* _Goal of the exercise_
List each line of the data that holds the word "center".

** Dataset extract follows **

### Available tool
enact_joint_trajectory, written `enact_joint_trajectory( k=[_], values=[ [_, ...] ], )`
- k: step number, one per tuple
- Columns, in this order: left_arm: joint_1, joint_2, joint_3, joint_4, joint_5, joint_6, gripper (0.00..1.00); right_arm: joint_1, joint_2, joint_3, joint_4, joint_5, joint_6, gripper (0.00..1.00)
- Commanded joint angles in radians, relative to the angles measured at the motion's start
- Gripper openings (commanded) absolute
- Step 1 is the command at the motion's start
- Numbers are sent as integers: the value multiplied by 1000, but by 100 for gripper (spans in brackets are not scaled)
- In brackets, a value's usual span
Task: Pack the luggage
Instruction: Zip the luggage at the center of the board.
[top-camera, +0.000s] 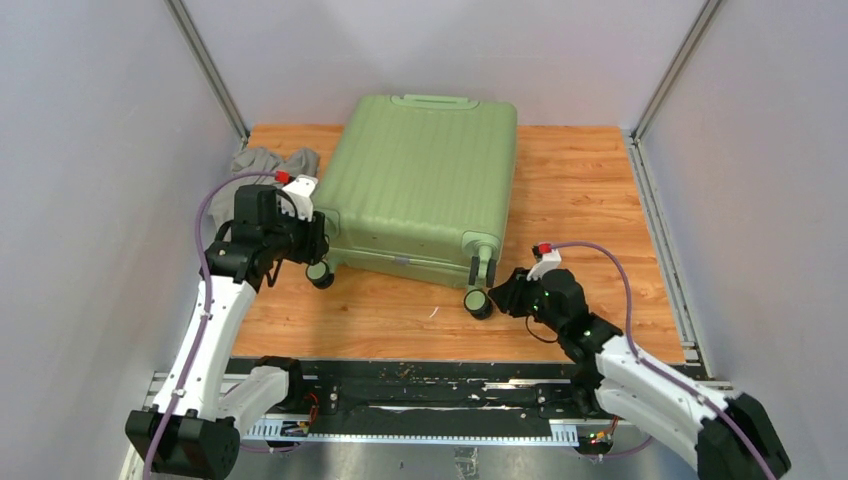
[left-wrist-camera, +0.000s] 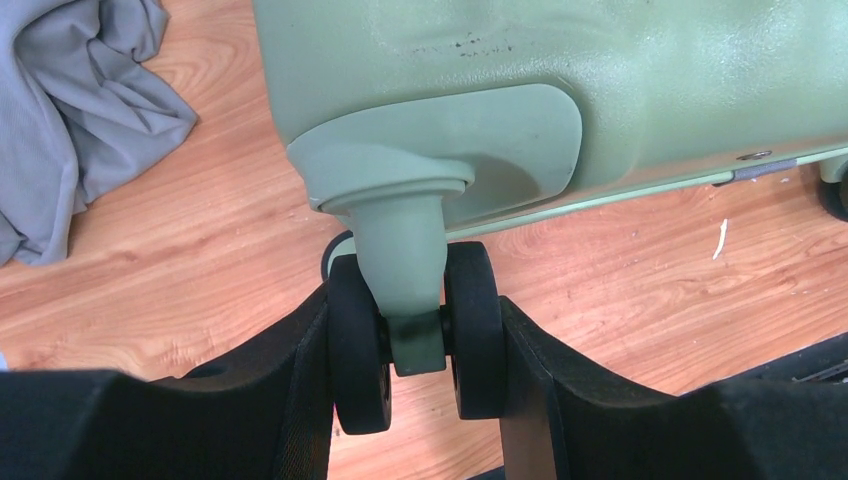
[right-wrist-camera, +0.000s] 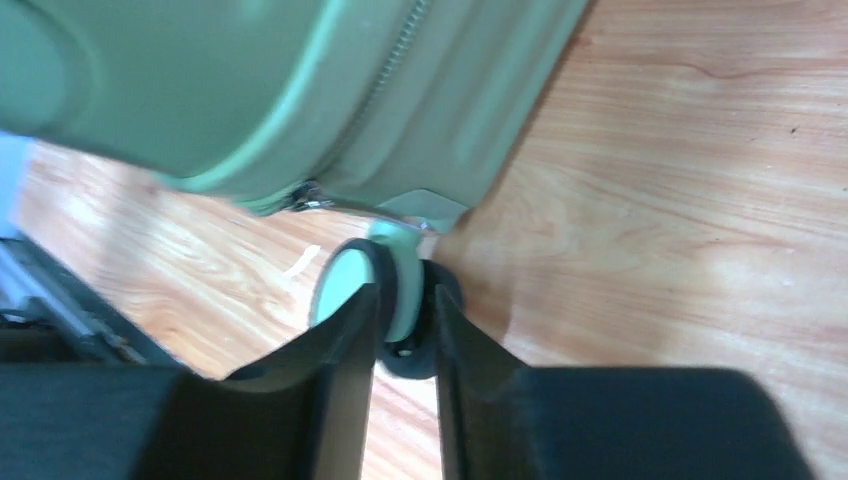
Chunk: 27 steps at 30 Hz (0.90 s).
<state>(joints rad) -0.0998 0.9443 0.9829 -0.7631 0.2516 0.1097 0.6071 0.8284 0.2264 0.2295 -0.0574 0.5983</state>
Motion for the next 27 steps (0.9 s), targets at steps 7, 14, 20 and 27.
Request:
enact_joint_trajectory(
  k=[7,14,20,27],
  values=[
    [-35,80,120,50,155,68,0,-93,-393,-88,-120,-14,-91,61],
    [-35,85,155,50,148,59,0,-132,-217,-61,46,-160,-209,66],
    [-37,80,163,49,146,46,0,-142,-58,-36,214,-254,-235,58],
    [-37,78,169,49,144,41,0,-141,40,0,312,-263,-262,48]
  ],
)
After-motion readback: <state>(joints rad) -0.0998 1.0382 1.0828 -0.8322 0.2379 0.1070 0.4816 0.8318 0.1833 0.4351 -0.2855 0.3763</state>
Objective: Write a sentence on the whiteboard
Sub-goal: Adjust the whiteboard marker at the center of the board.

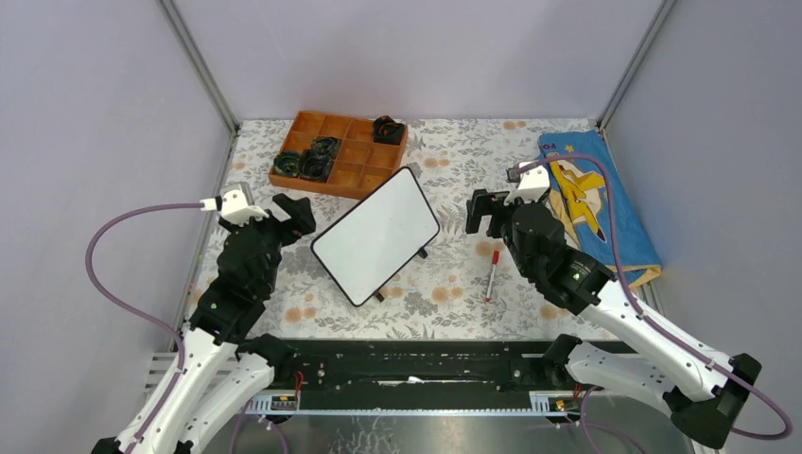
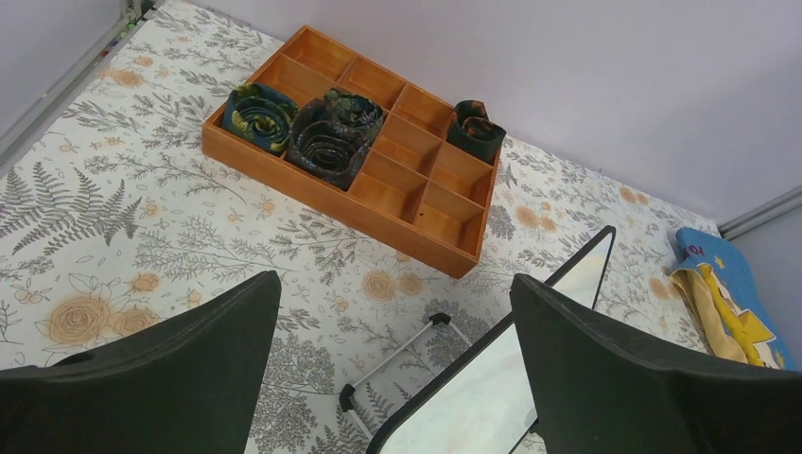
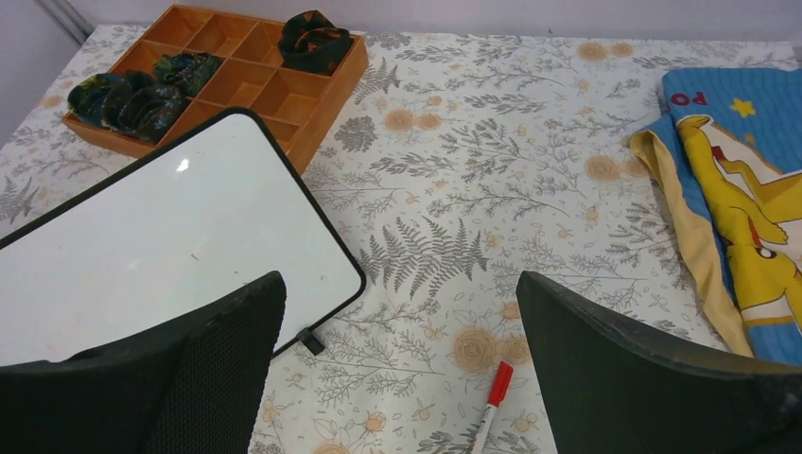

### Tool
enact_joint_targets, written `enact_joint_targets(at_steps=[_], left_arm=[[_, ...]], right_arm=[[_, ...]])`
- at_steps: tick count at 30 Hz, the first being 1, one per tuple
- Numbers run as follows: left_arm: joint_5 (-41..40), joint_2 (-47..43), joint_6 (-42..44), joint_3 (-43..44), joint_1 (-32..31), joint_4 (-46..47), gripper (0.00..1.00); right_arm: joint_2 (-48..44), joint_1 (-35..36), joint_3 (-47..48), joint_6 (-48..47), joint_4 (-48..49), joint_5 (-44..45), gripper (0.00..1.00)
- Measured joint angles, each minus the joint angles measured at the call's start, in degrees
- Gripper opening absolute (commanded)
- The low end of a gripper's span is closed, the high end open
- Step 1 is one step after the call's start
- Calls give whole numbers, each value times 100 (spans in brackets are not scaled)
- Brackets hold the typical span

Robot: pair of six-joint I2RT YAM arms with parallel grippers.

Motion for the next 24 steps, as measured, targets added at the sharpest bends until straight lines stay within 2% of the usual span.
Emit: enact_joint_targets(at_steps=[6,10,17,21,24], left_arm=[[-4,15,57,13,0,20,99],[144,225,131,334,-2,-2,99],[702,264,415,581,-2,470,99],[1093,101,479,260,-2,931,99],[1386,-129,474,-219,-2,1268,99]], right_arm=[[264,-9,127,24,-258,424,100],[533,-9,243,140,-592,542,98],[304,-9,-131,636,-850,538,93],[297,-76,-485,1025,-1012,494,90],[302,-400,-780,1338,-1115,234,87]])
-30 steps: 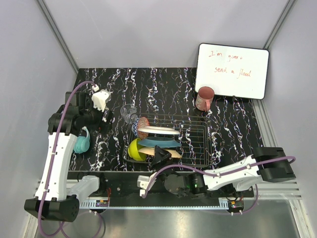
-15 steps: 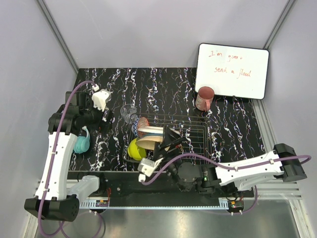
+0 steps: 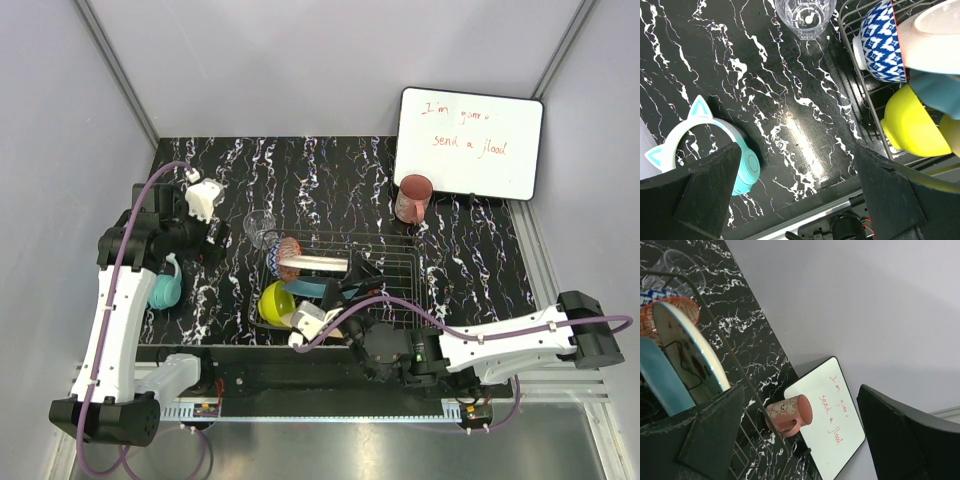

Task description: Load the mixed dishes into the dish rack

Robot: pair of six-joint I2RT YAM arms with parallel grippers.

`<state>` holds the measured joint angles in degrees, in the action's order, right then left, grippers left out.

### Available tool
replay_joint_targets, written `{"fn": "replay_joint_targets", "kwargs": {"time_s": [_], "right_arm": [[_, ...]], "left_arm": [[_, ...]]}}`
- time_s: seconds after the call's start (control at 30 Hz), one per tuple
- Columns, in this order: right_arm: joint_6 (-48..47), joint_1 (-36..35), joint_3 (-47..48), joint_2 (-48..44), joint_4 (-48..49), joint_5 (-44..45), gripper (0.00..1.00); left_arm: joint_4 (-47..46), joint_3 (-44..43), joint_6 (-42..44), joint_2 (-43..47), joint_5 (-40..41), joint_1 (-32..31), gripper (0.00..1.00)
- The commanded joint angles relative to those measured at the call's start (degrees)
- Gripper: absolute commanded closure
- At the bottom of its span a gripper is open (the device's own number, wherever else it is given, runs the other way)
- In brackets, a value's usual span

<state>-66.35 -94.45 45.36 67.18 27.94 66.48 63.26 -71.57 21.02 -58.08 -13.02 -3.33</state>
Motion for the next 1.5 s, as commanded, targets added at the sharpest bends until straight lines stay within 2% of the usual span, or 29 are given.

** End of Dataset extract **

* _Result of this task_
Instruction: Zip the luggage at the center of the board.
Sub-goal: Adjust the whiteboard marker at the center of the board.

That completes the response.